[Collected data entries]
**********
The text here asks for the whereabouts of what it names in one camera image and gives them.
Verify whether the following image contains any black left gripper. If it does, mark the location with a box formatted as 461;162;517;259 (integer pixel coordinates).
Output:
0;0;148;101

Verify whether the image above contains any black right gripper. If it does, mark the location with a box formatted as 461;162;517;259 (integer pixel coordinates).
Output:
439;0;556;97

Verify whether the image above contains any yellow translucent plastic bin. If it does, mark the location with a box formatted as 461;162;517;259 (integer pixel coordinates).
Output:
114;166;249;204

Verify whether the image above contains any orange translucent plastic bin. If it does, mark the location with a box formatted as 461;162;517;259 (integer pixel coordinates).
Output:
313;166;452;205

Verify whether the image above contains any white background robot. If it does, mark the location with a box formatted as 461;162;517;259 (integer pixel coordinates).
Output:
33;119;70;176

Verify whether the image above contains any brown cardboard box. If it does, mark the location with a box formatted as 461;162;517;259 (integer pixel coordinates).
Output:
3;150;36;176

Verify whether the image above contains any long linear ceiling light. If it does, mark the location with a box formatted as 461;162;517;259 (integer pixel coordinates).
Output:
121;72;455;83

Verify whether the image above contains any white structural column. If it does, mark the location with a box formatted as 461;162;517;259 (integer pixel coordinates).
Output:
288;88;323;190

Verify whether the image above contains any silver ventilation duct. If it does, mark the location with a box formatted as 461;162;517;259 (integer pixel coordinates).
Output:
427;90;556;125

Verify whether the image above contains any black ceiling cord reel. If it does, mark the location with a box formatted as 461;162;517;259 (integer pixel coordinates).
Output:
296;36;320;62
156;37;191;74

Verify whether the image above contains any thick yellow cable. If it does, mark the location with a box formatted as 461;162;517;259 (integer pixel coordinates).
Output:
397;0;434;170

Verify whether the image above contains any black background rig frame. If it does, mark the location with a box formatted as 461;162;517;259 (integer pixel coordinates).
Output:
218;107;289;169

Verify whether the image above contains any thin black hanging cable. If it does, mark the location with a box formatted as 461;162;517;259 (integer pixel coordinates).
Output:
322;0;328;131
**********
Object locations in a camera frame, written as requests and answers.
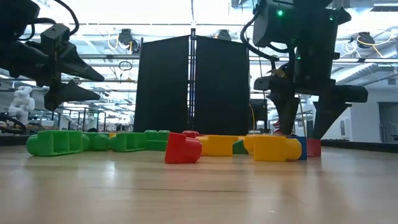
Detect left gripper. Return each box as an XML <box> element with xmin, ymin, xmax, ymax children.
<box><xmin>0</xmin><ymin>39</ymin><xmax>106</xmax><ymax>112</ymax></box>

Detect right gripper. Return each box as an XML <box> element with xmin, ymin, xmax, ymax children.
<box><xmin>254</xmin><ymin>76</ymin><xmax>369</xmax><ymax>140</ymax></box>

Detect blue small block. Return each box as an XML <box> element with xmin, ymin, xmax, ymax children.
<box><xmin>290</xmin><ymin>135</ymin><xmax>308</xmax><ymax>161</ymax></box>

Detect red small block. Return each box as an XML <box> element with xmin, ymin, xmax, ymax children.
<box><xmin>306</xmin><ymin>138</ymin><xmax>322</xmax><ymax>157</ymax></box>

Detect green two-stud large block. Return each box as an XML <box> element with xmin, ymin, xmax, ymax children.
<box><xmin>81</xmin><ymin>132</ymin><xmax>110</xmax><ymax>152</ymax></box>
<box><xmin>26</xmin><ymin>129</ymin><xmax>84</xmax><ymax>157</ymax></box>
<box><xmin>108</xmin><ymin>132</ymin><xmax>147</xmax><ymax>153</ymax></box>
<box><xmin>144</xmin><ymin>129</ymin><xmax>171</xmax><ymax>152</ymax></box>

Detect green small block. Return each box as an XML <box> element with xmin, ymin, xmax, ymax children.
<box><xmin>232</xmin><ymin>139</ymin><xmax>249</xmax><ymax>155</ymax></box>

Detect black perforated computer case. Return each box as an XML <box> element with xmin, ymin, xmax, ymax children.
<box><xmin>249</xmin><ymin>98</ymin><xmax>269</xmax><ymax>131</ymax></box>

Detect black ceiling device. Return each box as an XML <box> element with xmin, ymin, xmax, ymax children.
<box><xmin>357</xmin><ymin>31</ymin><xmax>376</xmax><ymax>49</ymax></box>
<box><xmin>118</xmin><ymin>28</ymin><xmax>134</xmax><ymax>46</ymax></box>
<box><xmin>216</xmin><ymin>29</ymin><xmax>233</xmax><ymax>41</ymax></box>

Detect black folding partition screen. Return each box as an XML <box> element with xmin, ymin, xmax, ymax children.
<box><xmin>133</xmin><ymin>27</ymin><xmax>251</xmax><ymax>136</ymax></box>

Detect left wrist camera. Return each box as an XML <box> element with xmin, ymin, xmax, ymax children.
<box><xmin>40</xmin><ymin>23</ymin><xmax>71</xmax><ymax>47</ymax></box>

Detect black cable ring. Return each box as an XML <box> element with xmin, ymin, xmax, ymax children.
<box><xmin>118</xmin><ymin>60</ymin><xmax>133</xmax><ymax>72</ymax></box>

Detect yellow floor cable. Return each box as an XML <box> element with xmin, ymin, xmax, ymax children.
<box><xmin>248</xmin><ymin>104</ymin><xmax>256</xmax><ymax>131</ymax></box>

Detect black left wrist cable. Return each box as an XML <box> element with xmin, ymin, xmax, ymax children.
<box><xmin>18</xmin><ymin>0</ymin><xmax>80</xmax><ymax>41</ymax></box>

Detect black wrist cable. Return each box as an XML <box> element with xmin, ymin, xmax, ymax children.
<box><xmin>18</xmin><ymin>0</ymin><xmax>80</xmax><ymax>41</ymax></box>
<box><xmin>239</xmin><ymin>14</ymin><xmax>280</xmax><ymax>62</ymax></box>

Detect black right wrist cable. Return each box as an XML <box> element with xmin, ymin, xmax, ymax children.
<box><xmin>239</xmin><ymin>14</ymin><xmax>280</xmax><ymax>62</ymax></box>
**********
• What is required
Among the entries above, which lines include "black"? List them all.

• Exercise output
Verify whether the following image contains any black left gripper. If it does, mark the location with a box formatted as 461;162;517;259 (integer pixel coordinates).
Verify whether the image above contains any black right gripper. If it does, mark the location with a box formatted as 461;162;517;259 (integer pixel coordinates).
Verify whether the image above contains any black ceiling cord reel. If it does, mark the location with a box formatted as 461;162;517;259 (integer pixel coordinates).
Verify whether the image above contains any black background rig frame. If it does, mark the location with a box formatted as 461;162;517;259 (integer pixel coordinates).
Verify whether the image above contains any thin black hanging cable. If it does, mark the location with a box formatted as 461;162;517;259 (integer pixel coordinates).
Detect black perforated computer case. Return each box as an XML <box> element with xmin, ymin, xmax, ymax children.
Detect black ceiling device. Return each box as an XML <box> element with xmin, ymin, xmax, ymax children.
Detect black folding partition screen. Return each box as an XML <box> element with xmin, ymin, xmax, ymax children.
Detect black cable ring. Return each box as an XML <box> element with xmin, ymin, xmax, ymax children.
Detect black left wrist cable. Return each box as an XML <box> element with xmin, ymin, xmax, ymax children.
Detect black wrist cable. Return each box as an XML <box> element with xmin, ymin, xmax, ymax children.
Detect black right wrist cable. Return each box as an XML <box> element with xmin, ymin, xmax, ymax children.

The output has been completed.